*** EXTRACTED INFORMATION

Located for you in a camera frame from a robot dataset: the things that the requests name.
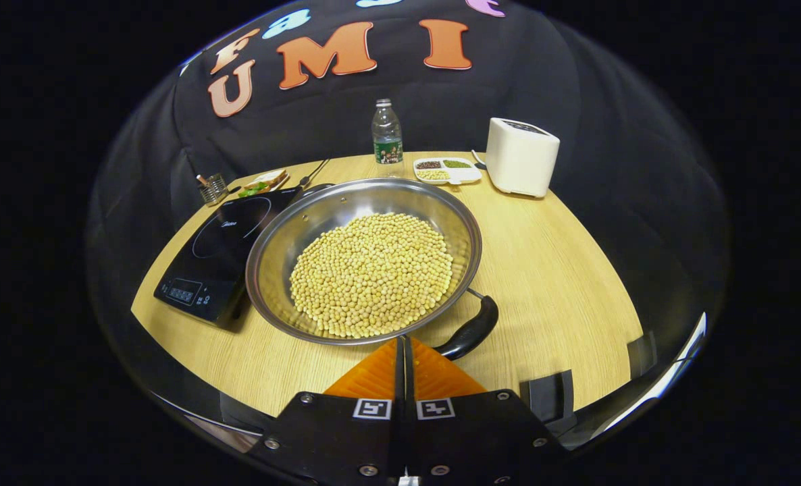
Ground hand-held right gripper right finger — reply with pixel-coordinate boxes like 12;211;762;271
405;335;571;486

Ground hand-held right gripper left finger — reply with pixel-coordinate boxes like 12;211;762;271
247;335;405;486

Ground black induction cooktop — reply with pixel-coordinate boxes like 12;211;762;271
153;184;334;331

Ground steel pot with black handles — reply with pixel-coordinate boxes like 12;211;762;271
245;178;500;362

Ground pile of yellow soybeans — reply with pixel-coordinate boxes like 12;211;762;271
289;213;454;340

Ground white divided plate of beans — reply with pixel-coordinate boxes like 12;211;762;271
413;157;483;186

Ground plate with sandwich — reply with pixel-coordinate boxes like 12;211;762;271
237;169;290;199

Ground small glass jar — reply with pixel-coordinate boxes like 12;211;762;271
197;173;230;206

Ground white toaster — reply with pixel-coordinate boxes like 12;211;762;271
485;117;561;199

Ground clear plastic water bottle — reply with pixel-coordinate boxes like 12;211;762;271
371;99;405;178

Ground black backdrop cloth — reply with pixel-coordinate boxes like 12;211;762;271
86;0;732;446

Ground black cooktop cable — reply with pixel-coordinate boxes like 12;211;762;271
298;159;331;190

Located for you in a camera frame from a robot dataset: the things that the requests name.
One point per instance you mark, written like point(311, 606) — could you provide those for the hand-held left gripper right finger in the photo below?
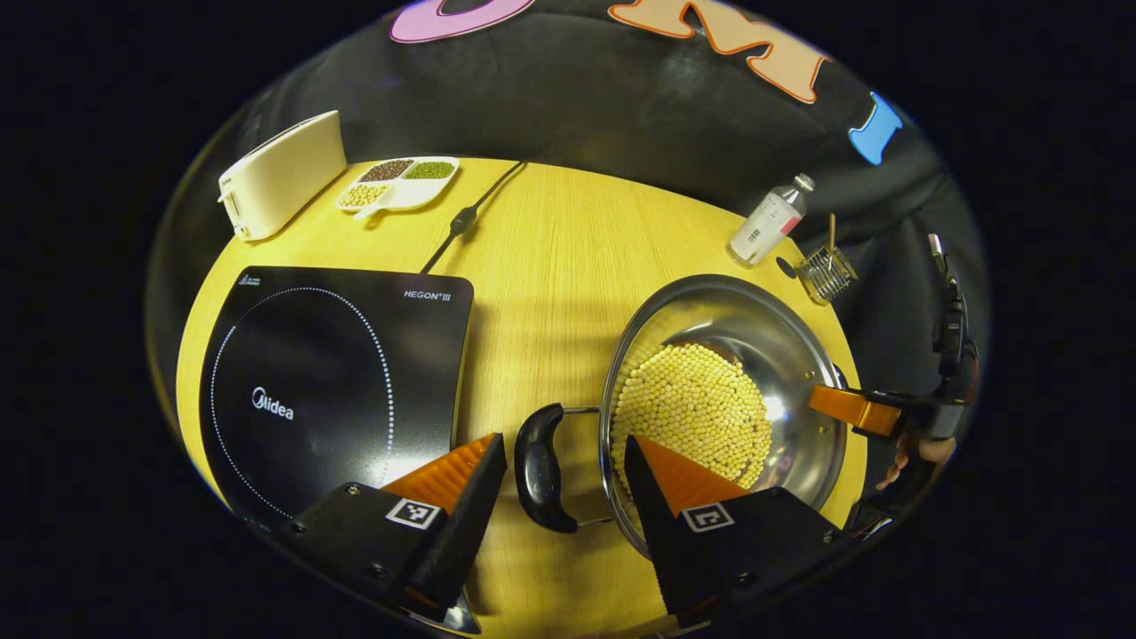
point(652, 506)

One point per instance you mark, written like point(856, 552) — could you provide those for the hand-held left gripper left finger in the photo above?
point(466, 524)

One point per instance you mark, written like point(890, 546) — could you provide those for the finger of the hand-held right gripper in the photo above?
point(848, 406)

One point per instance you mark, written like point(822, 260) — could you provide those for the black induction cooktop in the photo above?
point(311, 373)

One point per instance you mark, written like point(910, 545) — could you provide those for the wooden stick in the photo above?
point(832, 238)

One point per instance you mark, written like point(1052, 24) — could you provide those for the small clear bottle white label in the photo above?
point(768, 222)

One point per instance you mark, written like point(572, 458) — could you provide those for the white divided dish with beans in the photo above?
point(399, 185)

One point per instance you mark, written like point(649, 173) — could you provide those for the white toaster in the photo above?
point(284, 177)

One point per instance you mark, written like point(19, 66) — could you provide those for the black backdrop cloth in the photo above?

******

**WORK TO BE COMPLETED**.
The data above, line by line: transcribe it exactly and drop the pictures.

**PROBLEM SOLUTION**.
Located for you in a camera frame from a robot dataset: the things that the requests name.
Ground hand-held right gripper right finger — reply with pixel-coordinate boxes like 12;211;762;271
405;335;571;486

Ground hand-held right gripper left finger — reply with pixel-coordinate boxes like 12;211;762;271
247;335;405;486

Ground black induction cooktop — reply with pixel-coordinate boxes like 12;211;762;271
153;184;334;331

Ground steel pot with black handles — reply with pixel-coordinate boxes like 12;211;762;271
245;178;500;362

Ground pile of yellow soybeans — reply with pixel-coordinate boxes like 12;211;762;271
289;213;454;340

Ground white divided plate of beans — reply with pixel-coordinate boxes like 12;211;762;271
413;157;483;186

Ground plate with sandwich — reply with pixel-coordinate boxes like 12;211;762;271
237;169;290;199

Ground small glass jar — reply with pixel-coordinate boxes like 12;211;762;271
197;173;230;206

Ground white toaster — reply with pixel-coordinate boxes like 12;211;762;271
485;117;561;199

Ground clear plastic water bottle — reply with pixel-coordinate boxes like 12;211;762;271
371;99;405;178

Ground black backdrop cloth — reply with pixel-coordinate boxes like 12;211;762;271
86;0;732;446

Ground black cooktop cable — reply with pixel-coordinate boxes like 12;211;762;271
298;159;331;190

Located for you in a camera frame from a robot dataset: the things that the requests name.
One point per instance you mark, written like point(311, 606) — could you provide those for the hand-held left gripper right finger in the photo below?
point(652, 506)

One point per instance you mark, written like point(856, 552) — could you provide those for the hand-held left gripper left finger in the photo above?
point(466, 524)

One point per instance you mark, written like point(890, 546) — could you provide those for the finger of the hand-held right gripper in the photo above?
point(848, 406)

One point per instance you mark, written like point(822, 260) — could you provide those for the black induction cooktop in the photo above?
point(311, 373)

One point per instance you mark, written like point(910, 545) — could you provide those for the wooden stick in the photo above?
point(832, 238)

One point per instance you mark, written like point(1052, 24) — could you provide those for the small clear bottle white label in the photo above?
point(768, 222)

One point per instance you mark, written like point(572, 458) — could you provide those for the white divided dish with beans in the photo above?
point(399, 185)

One point per instance you mark, written like point(649, 173) — could you provide those for the white toaster in the photo above?
point(284, 177)

One point per instance you mark, written like point(19, 66) — could you provide those for the black backdrop cloth in the photo above?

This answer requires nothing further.